TO DO
Word for word, copy the line containing "Review question: In the picture above, detect the black" and each line after it in the records below, ending with the last line.

Source records
▽
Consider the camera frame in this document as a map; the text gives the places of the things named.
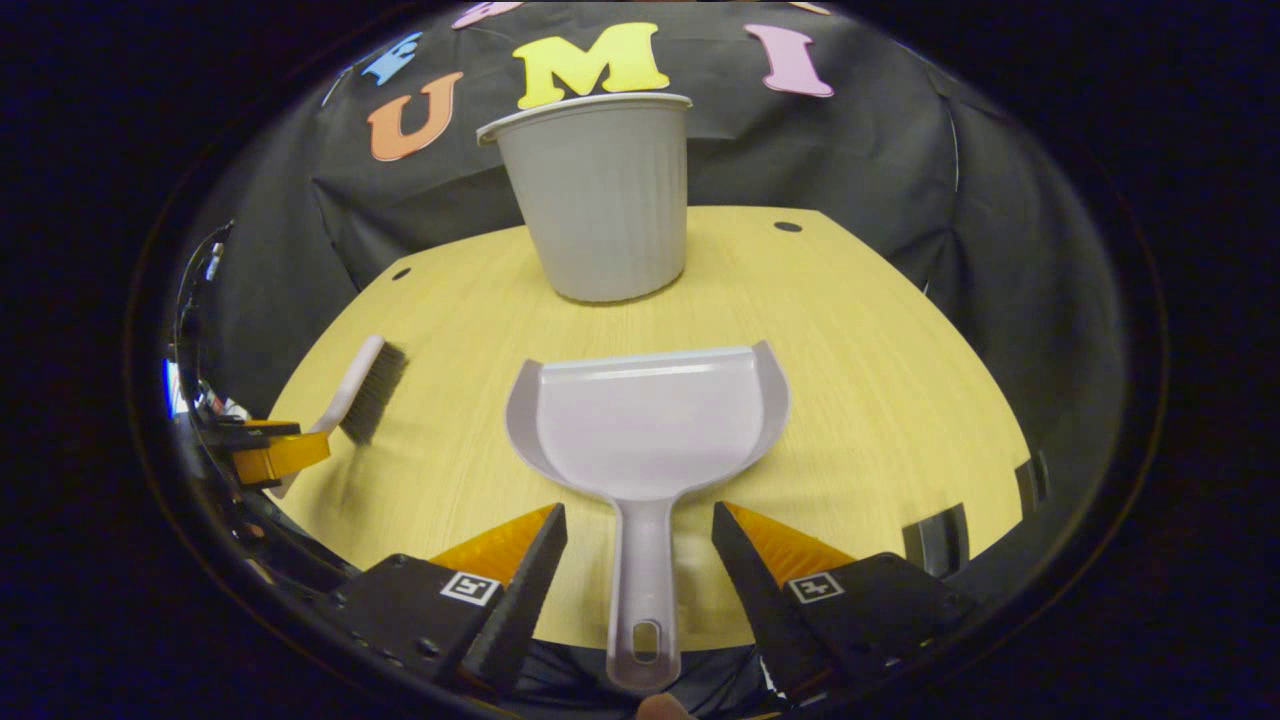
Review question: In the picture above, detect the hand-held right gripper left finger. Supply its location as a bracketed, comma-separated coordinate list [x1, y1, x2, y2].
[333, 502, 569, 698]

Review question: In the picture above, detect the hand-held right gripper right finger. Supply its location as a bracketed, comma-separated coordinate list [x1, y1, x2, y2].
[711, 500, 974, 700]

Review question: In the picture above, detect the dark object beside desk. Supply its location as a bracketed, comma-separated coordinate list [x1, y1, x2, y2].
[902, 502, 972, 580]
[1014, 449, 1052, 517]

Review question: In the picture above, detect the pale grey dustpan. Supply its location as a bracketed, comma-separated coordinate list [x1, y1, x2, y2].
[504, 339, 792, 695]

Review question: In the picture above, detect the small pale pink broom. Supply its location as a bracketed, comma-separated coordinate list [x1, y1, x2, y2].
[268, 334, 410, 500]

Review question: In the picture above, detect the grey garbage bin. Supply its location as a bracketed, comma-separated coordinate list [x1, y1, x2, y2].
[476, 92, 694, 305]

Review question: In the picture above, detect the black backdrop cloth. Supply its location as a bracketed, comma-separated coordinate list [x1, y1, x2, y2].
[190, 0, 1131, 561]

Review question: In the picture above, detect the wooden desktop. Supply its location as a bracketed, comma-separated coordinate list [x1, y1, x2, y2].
△
RESULT
Review question: In the picture above, detect the black backdrop cloth. Supply its location as a bracketed, comma-separated coordinate list [x1, y1, x2, y2].
[190, 0, 1131, 561]

Review question: In the picture above, detect the wooden desktop. Supply its location as a bracketed, comma-separated coordinate list [x1, y1, x2, y2].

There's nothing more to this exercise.